*** Opening GIVEN DATA ***
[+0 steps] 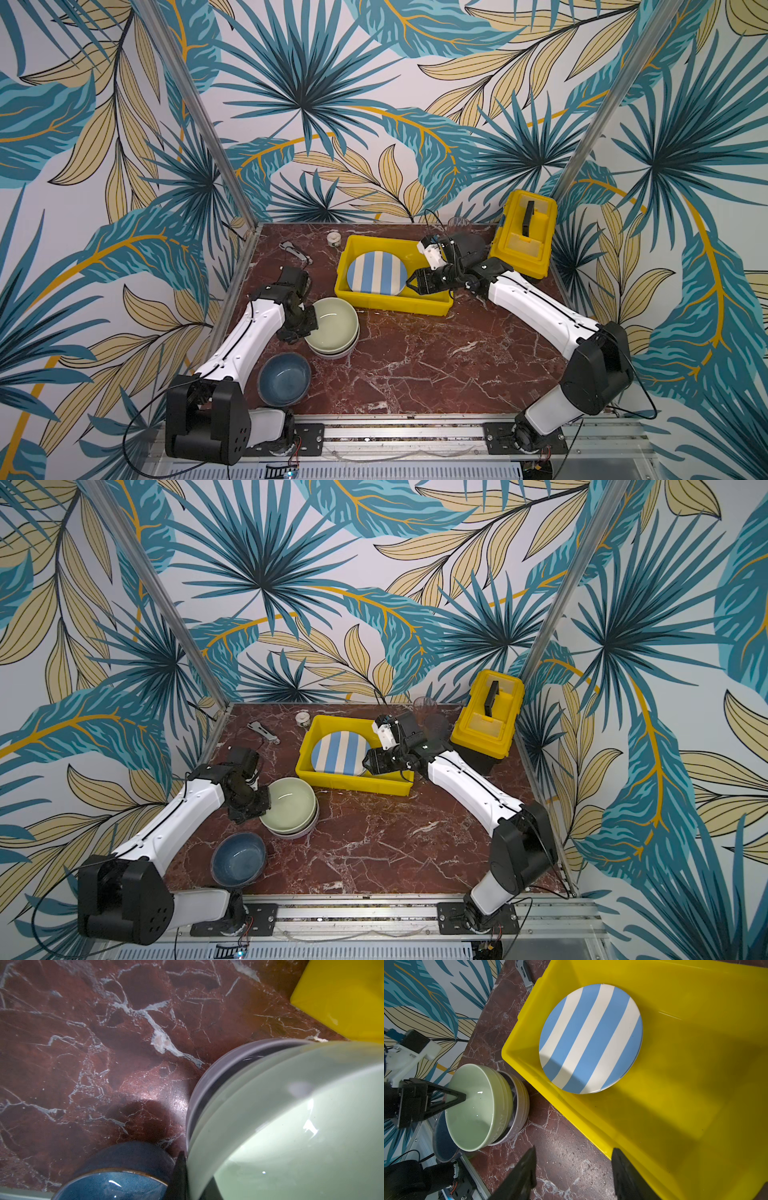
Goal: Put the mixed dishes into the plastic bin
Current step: 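Grip the pale green bowl's rim with the left gripper and lift it, then carry the green bowl with the left gripper over the bin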
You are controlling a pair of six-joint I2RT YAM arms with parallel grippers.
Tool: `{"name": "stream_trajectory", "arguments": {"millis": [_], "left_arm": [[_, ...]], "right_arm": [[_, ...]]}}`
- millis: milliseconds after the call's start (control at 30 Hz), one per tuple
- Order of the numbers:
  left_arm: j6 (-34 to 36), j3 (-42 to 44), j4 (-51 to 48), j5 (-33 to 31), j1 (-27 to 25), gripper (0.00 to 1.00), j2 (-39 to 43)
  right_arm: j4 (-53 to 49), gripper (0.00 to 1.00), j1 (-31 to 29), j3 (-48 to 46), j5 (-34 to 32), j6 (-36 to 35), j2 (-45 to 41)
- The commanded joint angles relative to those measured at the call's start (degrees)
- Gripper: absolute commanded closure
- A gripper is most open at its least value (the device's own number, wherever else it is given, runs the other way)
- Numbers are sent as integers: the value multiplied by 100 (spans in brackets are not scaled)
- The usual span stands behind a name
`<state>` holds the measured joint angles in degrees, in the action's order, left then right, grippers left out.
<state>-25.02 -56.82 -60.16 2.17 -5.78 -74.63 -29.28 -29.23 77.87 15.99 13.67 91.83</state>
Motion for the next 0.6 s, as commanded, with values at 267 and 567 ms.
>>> {"name": "stream_trajectory", "arguments": {"millis": [267,567], "left_arm": [[181,-909,-310,676,24,100,453],[271,-1487,-299,1331,24,100,538]], "right_arm": [[-137,40,29,-193,-36,-97,-225],[-223,40,41,-220,-160,-110,-436]]}}
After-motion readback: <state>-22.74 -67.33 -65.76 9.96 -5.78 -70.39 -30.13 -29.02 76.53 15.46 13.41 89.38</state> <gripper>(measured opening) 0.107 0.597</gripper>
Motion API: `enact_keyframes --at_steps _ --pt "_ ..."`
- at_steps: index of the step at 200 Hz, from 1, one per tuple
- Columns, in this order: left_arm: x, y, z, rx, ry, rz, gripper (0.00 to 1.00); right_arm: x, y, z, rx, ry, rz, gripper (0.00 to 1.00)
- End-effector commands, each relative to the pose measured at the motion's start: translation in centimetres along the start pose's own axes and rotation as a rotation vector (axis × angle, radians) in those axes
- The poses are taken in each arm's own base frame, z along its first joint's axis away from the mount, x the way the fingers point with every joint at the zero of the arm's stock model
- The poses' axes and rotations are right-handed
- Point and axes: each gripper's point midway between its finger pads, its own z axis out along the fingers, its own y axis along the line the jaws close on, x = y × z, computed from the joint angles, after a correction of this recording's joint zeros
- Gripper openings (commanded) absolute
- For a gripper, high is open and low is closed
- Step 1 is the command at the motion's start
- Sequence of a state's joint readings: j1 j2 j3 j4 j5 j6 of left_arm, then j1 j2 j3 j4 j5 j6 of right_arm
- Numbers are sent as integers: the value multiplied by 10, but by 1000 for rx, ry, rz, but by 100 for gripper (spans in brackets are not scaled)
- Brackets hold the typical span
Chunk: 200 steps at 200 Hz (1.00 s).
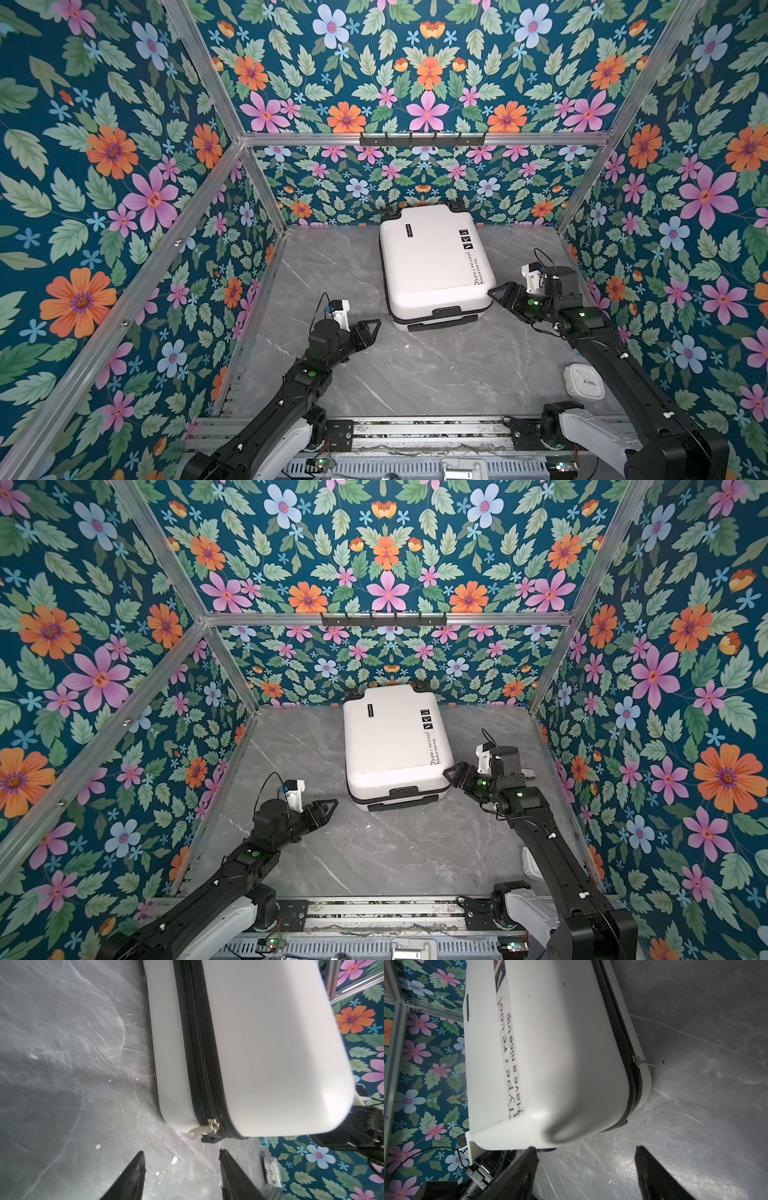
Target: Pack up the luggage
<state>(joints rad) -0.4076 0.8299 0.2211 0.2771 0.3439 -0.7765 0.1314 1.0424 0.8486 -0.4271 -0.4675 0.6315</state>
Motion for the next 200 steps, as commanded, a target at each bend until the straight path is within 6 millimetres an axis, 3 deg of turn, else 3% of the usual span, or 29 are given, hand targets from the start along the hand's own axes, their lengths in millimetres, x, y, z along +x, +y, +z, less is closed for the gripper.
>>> enact_keyframes --at_steps 1,30,84,127,200 --pt "-16 -12 5 48 -68 180 58 -3 0 -3 22 -8 -36 76" --pt "-13 -22 15 138 -74 286 54 -1 -5 -9 56 -12 -59 76" --pt "3 -30 6 243 -145 472 48 5 -14 -10 84 -7 -72 76" --pt "10 -26 15 171 -140 598 37 4 -14 0 60 5 -51 76" --pt "12 -22 34 98 -136 701 36 8 -17 6 48 16 -21 76"
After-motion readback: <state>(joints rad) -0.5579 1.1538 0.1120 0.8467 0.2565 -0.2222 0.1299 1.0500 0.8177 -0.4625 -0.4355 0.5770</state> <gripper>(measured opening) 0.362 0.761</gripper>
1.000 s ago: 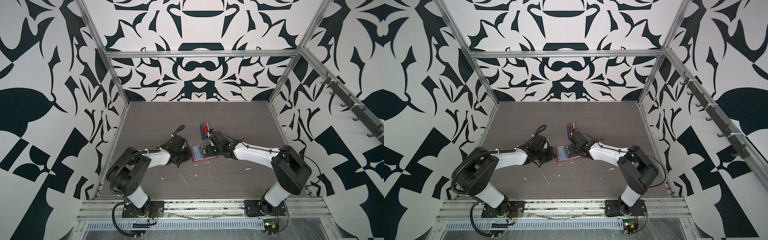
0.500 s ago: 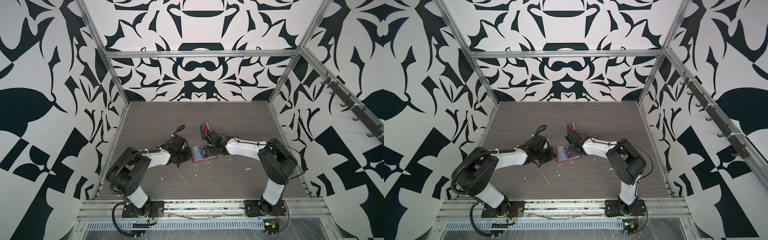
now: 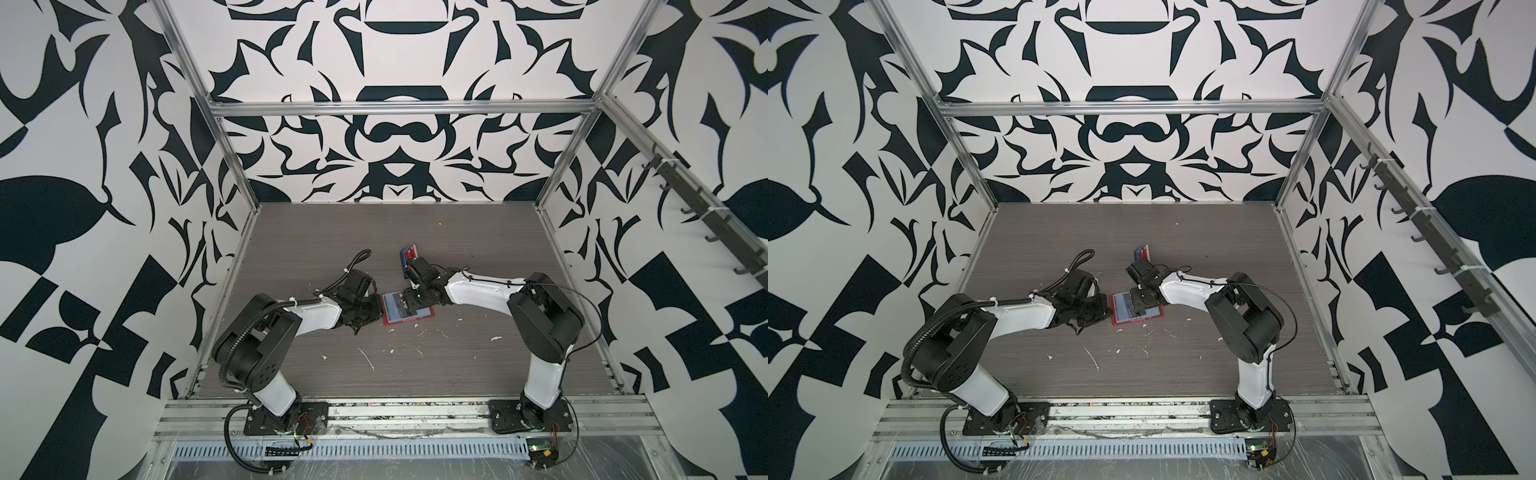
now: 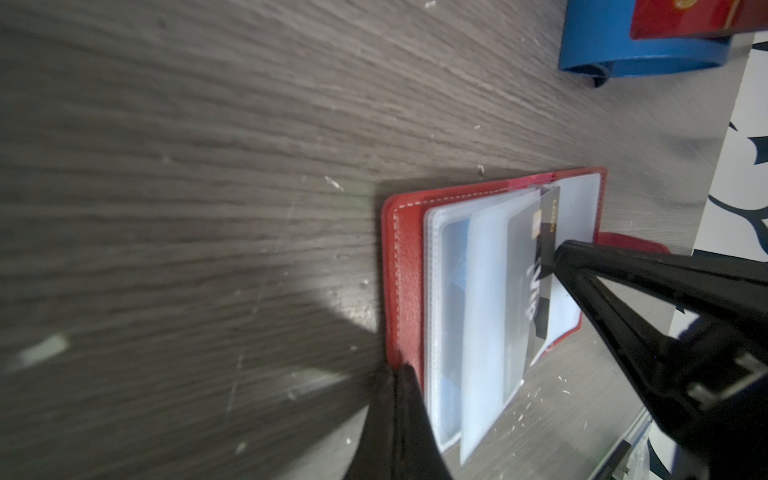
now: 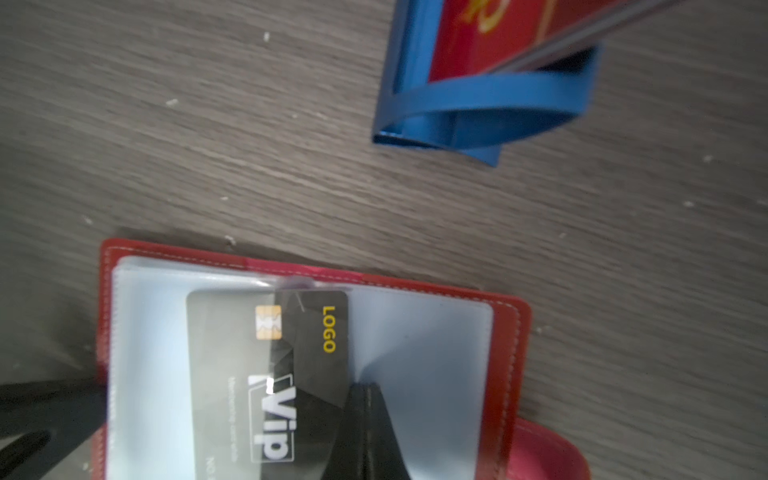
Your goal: Put the credit cards into the card holder
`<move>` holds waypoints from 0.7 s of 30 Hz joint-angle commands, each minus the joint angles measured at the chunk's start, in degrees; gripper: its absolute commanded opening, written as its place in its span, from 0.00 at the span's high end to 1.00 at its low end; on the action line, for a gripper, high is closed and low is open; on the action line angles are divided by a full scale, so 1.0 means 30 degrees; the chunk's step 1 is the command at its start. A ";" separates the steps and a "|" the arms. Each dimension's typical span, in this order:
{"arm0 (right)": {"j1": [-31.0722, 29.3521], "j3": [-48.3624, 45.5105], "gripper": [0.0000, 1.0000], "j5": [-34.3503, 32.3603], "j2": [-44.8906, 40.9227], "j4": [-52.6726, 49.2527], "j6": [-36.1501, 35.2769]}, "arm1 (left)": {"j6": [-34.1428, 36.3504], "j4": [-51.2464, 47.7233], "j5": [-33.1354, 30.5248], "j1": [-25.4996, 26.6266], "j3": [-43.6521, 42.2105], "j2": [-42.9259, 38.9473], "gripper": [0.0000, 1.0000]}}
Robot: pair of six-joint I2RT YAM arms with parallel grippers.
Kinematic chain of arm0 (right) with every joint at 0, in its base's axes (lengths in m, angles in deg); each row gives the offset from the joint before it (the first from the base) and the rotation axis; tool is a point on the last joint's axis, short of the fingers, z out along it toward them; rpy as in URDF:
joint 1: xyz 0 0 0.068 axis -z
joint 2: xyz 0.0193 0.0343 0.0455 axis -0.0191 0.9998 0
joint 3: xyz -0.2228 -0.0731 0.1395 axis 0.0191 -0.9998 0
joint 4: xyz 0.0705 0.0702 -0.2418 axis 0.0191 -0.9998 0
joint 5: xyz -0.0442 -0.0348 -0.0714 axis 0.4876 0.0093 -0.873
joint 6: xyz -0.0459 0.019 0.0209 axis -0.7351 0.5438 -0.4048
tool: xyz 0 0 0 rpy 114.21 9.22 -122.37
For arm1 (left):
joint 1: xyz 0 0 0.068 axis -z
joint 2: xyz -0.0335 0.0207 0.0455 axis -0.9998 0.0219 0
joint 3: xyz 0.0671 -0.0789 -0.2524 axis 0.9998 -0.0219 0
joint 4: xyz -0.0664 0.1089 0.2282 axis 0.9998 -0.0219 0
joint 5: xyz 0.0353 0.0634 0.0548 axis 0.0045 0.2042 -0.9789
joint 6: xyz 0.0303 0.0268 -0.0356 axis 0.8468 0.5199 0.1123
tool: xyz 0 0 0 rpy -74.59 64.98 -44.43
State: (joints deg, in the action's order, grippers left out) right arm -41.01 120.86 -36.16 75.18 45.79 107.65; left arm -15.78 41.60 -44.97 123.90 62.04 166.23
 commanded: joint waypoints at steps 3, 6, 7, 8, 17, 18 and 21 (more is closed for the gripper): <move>-0.0120 0.0160 1.00 0.1764 0.0171 0.0180 -0.0077 | 0.0254 -0.1933 -0.0532 0.0060 -0.0050 0.0337 1.00; -0.0115 0.0070 1.00 0.2246 0.0085 0.0458 0.0010 | 0.0319 -0.2013 -0.0565 0.0058 -0.0004 0.0371 1.00; -0.0133 0.0054 1.00 0.2402 0.0028 0.0546 0.0032 | 0.0339 -0.2014 -0.0558 0.0058 0.0029 0.0353 1.00; -0.0116 -0.0011 1.00 0.2508 -0.0045 0.0636 0.0060 | 0.0340 -0.2036 -0.0571 0.0058 0.0043 0.0363 1.00; 0.0001 -0.0760 1.00 0.3303 -0.0959 0.1742 0.0347 | 0.0480 -0.2211 -0.0605 0.0062 0.0146 0.0410 1.00; 0.0028 -0.0910 1.00 0.3362 -0.1104 0.1886 0.0352 | 0.0558 -0.2305 -0.0598 0.0059 0.0162 0.0410 1.00; 0.0144 -0.1452 1.00 0.3650 -0.1666 0.2564 0.0466 | 0.0906 -0.2845 -0.0829 0.0060 0.0392 0.0227 1.00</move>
State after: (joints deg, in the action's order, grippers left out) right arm -40.68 117.84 -27.42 73.93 51.00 108.31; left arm -14.58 39.44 -45.24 123.90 62.95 166.23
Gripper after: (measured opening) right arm 0.044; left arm 0.047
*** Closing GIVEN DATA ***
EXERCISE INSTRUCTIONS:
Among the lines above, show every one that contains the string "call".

RESPONSE BOX:
- millis: milliseconds after the call's start (control at 30 Hz), one per tuple
- The commanded joint angles relative to those measured at the call's start (degrees)

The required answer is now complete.